If you have fiberglass batts in your attic, there is a good chance there is already a vapor barrier, as most of these batts have a thick piece of heavy-duty paper on one side, specifically designed to act as the vapor barrier.
For blown-in fiberglass insulation, you should see a plastic membrane or other vapor impermeable material installed to help stop the exposure of moisture to your insulation. Moisture will reduce the R-value (a measure of thermal resistance) of your insulation over time. This is another reason it is important to have a professional inspect your attic to ensure your vapor barrier is not damaged or missing.
When using blown-in cellulose insulation, a vapor barrier is not needed as it acts as a natural vapor barrier and will restrict the flow of vapor in the attic. It is always important to make sure the attic is properly ventilated to decrease moisture build-up. In some cases, it may be necessary to add supplemental ventilation in the form of an attic vent/fan.
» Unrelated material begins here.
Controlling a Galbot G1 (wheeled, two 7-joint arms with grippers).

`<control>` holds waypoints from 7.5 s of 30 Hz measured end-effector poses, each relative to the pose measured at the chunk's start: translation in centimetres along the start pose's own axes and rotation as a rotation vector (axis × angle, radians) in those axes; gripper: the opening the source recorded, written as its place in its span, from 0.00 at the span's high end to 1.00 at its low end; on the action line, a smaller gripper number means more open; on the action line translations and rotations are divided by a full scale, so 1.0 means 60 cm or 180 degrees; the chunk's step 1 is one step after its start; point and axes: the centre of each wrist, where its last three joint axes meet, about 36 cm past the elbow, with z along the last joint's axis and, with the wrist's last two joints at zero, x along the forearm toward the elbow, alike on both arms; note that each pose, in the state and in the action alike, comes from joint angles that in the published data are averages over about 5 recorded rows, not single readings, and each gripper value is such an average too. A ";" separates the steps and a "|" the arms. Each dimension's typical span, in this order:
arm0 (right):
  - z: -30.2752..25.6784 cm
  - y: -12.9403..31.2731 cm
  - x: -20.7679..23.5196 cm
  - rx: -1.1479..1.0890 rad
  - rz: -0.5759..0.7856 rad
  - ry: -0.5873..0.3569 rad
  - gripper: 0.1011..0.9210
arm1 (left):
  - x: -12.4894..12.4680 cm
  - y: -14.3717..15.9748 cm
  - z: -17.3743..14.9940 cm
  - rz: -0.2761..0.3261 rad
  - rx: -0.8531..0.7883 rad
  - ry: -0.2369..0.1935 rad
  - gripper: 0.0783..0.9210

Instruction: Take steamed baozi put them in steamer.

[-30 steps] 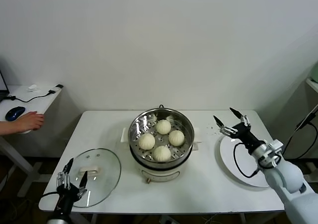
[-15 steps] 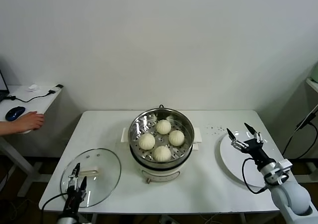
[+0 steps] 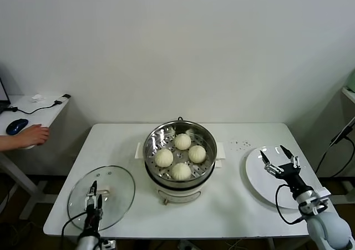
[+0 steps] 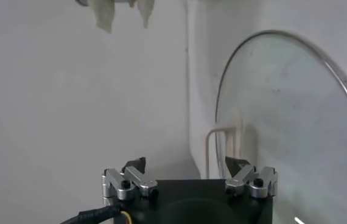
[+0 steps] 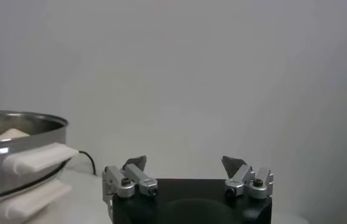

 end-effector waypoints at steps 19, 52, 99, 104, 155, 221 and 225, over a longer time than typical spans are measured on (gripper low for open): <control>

For new construction and situations where insulation needs to be removed, a professional should air seal with fireproofing foam at all of the gaps in between the drywall and the framing members in the attic. After the gaps are sealed, they will install the baffle for proper ventilation and install up to 16-18 inches of cellulose to get an initial R-value of R60.
All insulation will settle, so an experienced professional will know to compensate for the settling by installing an extra 2 inches of cellulose insulation. Extra insulation will also be valuable in any future work that needs to be done in the attic as it can be disbursed to the areas that are worked on.